### Your objective
When a line of the listing below has the string "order" in it, copy that line.

===== Source data =====

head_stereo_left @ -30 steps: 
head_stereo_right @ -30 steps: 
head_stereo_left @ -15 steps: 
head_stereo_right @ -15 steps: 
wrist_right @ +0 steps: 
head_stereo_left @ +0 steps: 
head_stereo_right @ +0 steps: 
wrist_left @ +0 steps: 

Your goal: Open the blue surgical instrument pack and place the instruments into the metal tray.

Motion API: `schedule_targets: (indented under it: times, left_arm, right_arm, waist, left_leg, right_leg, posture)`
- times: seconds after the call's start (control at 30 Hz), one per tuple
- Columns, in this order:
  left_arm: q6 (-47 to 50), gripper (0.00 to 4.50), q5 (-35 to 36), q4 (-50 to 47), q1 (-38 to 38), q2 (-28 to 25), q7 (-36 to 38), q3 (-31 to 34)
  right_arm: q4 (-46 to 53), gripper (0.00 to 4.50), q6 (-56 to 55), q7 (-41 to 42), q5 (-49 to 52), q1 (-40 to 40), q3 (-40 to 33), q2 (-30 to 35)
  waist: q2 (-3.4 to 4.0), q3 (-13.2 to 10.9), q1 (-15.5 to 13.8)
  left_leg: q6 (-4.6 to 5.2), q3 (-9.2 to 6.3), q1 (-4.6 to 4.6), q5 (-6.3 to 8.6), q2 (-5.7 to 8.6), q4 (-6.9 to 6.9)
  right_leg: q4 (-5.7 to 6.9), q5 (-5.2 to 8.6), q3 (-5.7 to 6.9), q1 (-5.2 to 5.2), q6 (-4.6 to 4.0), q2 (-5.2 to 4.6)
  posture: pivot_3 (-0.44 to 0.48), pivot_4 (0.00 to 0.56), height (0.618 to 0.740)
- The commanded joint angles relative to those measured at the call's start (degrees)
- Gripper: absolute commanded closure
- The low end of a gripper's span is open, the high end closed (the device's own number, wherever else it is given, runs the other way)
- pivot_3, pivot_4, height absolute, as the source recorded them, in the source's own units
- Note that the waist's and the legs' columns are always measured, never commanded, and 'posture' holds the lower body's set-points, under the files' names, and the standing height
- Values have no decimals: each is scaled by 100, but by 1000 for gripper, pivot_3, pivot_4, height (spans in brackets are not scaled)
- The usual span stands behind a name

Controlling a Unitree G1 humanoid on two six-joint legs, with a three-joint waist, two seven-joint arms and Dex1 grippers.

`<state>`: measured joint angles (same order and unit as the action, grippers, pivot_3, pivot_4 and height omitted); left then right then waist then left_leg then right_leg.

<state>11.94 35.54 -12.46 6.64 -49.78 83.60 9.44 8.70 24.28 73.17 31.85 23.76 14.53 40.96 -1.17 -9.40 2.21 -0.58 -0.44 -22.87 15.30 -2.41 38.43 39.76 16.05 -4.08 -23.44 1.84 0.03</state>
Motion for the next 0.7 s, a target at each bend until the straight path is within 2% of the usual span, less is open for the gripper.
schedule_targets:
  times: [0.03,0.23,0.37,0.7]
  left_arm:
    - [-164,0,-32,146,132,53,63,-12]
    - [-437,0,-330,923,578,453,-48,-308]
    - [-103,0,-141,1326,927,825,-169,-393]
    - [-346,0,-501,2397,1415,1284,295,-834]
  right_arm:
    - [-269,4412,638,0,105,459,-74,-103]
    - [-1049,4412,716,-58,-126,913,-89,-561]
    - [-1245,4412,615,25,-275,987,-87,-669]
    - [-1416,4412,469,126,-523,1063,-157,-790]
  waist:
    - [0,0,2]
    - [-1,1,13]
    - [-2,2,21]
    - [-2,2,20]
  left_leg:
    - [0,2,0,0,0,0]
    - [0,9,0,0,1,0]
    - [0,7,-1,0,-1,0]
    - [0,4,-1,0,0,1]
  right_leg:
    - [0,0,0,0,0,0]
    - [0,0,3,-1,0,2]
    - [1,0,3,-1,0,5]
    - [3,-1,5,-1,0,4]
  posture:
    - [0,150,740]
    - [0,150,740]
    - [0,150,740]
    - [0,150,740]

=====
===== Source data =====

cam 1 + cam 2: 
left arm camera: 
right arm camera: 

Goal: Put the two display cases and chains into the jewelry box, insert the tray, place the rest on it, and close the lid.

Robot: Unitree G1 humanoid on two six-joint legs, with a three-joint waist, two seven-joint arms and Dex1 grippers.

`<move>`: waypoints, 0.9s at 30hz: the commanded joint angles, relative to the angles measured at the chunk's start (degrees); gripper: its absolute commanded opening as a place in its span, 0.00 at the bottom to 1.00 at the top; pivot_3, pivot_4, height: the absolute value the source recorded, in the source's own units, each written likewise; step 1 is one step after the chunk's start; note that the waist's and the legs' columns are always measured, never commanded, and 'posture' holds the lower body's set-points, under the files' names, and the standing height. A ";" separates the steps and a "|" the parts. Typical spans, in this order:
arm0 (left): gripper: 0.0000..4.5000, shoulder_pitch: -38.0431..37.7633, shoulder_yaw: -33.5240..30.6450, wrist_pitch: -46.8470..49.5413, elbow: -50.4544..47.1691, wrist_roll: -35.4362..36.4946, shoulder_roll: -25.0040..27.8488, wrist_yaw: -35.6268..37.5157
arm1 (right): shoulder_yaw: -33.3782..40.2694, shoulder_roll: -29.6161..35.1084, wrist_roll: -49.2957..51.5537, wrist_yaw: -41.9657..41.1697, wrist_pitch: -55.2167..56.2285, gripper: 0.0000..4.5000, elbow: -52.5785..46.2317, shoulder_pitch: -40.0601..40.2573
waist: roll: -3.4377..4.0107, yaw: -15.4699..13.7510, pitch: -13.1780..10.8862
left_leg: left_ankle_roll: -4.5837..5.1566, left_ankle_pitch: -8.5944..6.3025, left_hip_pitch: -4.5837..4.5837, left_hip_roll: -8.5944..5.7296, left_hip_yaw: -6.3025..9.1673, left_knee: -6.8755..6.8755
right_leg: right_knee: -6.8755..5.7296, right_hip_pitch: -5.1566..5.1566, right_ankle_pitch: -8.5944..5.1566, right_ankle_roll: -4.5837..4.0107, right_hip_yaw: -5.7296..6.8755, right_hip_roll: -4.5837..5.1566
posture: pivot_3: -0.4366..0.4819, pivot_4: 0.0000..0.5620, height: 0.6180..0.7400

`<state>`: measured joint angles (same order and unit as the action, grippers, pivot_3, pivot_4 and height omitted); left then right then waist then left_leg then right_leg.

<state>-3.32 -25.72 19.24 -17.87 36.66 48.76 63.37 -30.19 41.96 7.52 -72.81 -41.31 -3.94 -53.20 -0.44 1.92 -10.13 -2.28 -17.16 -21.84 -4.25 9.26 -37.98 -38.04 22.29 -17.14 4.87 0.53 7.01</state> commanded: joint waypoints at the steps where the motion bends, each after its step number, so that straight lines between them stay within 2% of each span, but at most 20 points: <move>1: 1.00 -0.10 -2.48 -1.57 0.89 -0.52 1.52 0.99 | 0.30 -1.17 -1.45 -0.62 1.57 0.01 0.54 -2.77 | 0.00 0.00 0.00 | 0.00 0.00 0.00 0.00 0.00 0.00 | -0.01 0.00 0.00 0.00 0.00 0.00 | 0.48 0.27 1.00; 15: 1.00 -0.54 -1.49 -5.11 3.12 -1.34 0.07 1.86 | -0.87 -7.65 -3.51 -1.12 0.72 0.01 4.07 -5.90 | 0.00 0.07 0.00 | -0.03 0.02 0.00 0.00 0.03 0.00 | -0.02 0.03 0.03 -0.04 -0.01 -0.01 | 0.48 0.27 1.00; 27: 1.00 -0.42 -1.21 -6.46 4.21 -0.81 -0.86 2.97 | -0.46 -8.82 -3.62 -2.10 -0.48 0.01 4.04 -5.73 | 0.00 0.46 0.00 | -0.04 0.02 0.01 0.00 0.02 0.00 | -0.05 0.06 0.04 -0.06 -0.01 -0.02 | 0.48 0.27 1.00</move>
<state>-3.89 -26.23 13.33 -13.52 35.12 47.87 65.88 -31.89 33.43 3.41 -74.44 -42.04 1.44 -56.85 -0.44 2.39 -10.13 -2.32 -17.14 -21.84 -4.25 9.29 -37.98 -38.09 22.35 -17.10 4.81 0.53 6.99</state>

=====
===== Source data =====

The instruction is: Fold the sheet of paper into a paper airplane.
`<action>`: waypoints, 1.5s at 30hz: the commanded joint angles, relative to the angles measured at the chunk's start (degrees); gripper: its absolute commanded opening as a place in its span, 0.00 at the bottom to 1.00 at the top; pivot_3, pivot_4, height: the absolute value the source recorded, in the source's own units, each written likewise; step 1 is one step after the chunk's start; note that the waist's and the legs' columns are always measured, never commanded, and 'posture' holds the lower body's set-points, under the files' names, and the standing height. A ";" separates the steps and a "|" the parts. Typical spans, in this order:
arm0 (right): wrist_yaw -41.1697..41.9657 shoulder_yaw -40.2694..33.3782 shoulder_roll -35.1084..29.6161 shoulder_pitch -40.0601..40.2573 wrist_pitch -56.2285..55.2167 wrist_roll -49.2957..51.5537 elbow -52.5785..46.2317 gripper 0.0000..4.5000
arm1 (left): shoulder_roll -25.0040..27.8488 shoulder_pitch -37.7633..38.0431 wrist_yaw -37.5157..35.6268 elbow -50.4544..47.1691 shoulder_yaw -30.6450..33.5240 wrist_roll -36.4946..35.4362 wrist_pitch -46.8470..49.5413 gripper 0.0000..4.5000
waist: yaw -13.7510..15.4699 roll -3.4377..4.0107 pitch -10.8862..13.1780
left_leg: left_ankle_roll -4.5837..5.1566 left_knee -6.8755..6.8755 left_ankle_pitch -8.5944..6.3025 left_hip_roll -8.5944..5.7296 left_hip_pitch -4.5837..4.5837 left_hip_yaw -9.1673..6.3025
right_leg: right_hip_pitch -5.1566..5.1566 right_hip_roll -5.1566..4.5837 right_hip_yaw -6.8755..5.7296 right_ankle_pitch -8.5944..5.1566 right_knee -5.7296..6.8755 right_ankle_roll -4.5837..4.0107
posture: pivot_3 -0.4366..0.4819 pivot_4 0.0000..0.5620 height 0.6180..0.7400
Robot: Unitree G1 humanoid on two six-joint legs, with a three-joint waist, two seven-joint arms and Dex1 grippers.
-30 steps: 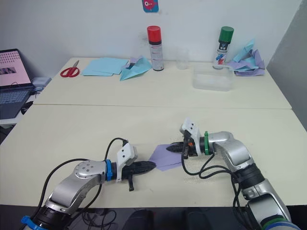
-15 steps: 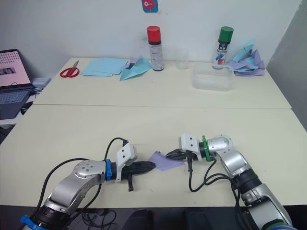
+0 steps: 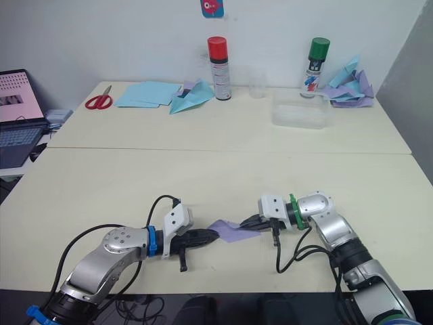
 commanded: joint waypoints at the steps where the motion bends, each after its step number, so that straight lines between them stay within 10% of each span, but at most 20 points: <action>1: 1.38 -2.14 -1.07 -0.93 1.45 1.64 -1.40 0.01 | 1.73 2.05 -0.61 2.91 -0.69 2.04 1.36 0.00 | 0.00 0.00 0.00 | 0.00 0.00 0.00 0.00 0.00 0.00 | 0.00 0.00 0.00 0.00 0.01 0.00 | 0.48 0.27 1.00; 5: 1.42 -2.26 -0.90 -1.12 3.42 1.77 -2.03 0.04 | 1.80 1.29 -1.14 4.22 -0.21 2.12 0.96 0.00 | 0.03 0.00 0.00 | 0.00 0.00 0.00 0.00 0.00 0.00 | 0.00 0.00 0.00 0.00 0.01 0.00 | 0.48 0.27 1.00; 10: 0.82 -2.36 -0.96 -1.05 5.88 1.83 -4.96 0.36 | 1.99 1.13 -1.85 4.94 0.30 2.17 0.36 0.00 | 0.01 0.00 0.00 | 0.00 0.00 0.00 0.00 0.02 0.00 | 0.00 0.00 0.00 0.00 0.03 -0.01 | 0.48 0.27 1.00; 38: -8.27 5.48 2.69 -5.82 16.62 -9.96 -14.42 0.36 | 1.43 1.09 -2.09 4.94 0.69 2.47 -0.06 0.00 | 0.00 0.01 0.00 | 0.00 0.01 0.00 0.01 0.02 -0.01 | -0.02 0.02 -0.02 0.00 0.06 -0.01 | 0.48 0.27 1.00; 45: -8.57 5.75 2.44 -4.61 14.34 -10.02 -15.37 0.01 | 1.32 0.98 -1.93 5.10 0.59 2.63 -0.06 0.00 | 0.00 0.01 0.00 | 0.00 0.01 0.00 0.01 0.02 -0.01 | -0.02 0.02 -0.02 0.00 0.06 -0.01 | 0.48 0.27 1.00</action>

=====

### Response to this task
- Columns, in this order:
`<state>`: measured joint angles (same order and unit as the action, grippers, pivot_3, pivot_4 and height omitted); left then right then waist then left_leg then right_leg.
`<move>`: waypoints, 0.9s at 30hz: the commanded joint angles, relative to the angles measured at the chunk's start (degrees); gripper: its absolute commanded opening as a place in its span, 0.00 at the bottom to 1.00 at the top; pivot_3, pivot_4, height: the absolute value the source recorded, in the source's own units, each written likewise; step 1 is one step after the chunk's start; note that the waist's and the legs' columns are always measured, never commanded, and 'posture' holds the lower body's set-points, under the files' names, and the standing height. A ";" separates the steps and a "|" the parts. Typical spans, in this order:
`<state>`: measured joint angles (same order and unit as the action, grippers, pivot_3, pivot_4 and height omitted); left then right then waist then left_leg then right_leg.
`<action>`: waypoints, 1.5s at 30hz: the commanded joint angles, relative to the angles measured at the chunk's start (degrees); gripper: its absolute commanded opening as a place in its span, 0.00 at the bottom to 1.00 at the top; pivot_3, pivot_4, height: the absolute value the source recorded, in the source's own units, each written likewise; step 1 is one step after the chunk's start; note that the waist's and the legs' columns are always measured, never commanded, and 'posture' holds the lower body's set-points, under the files' names, and the standing height. A ";" separates the steps and a "|" the parts. Typical spans, in this order:

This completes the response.